How many lines in the data below include the word "with"? State the number alone.

====================

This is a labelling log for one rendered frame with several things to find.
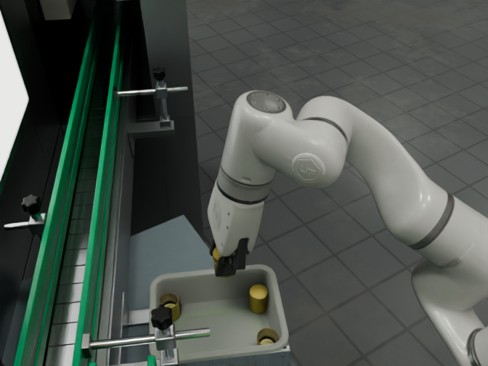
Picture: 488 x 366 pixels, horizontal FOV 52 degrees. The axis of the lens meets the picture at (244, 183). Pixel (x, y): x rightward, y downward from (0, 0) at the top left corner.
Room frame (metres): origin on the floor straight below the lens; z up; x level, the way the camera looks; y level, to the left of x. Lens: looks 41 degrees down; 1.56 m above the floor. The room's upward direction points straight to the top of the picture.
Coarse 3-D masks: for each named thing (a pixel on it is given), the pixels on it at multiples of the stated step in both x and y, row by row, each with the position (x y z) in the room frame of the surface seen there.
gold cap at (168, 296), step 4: (160, 296) 0.54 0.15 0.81; (164, 296) 0.55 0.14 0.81; (168, 296) 0.55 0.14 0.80; (172, 296) 0.55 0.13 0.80; (176, 296) 0.54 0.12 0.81; (160, 300) 0.54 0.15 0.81; (164, 300) 0.55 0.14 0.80; (168, 300) 0.55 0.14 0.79; (172, 300) 0.55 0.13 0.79; (176, 300) 0.54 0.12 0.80; (164, 304) 0.55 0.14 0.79; (168, 304) 0.54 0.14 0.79; (172, 304) 0.54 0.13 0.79; (176, 304) 0.53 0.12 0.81; (172, 308) 0.52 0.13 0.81; (176, 308) 0.53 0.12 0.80; (172, 312) 0.52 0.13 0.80; (176, 312) 0.53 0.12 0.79; (176, 316) 0.52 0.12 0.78; (172, 320) 0.52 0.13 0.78
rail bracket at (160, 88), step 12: (156, 72) 1.00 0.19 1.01; (156, 84) 1.01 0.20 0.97; (120, 96) 0.99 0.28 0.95; (156, 96) 1.00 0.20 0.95; (168, 120) 1.00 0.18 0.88; (132, 132) 0.98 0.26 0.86; (144, 132) 0.98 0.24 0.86; (156, 132) 0.99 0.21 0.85; (168, 132) 0.99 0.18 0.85; (132, 144) 0.99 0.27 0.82; (132, 156) 0.97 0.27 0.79
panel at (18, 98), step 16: (0, 16) 0.91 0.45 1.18; (0, 32) 0.88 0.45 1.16; (0, 48) 0.85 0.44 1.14; (0, 64) 0.83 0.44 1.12; (0, 80) 0.80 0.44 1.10; (16, 80) 0.88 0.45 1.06; (0, 96) 0.78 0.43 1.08; (16, 96) 0.85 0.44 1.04; (0, 112) 0.75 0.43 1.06; (16, 112) 0.82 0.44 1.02; (0, 128) 0.73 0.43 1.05; (16, 128) 0.80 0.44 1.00; (0, 144) 0.71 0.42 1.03; (0, 160) 0.68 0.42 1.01
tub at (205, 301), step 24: (168, 288) 0.56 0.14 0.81; (192, 288) 0.57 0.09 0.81; (216, 288) 0.57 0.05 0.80; (240, 288) 0.58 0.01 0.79; (192, 312) 0.54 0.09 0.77; (216, 312) 0.54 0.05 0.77; (240, 312) 0.54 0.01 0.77; (264, 312) 0.54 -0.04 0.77; (216, 336) 0.49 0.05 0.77; (240, 336) 0.49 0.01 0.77; (288, 336) 0.45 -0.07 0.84; (192, 360) 0.41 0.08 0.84
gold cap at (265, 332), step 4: (264, 328) 0.48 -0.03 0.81; (268, 328) 0.48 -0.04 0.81; (260, 332) 0.47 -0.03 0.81; (264, 332) 0.48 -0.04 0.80; (268, 332) 0.48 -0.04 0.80; (272, 332) 0.47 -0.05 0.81; (260, 336) 0.47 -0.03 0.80; (264, 336) 0.48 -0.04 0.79; (268, 336) 0.48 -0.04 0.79; (272, 336) 0.47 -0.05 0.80; (276, 336) 0.47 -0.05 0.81; (260, 340) 0.47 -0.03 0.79; (264, 340) 0.47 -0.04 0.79; (268, 340) 0.47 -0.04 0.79; (272, 340) 0.47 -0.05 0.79; (276, 340) 0.46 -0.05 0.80; (260, 344) 0.45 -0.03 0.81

====================

## Output:
2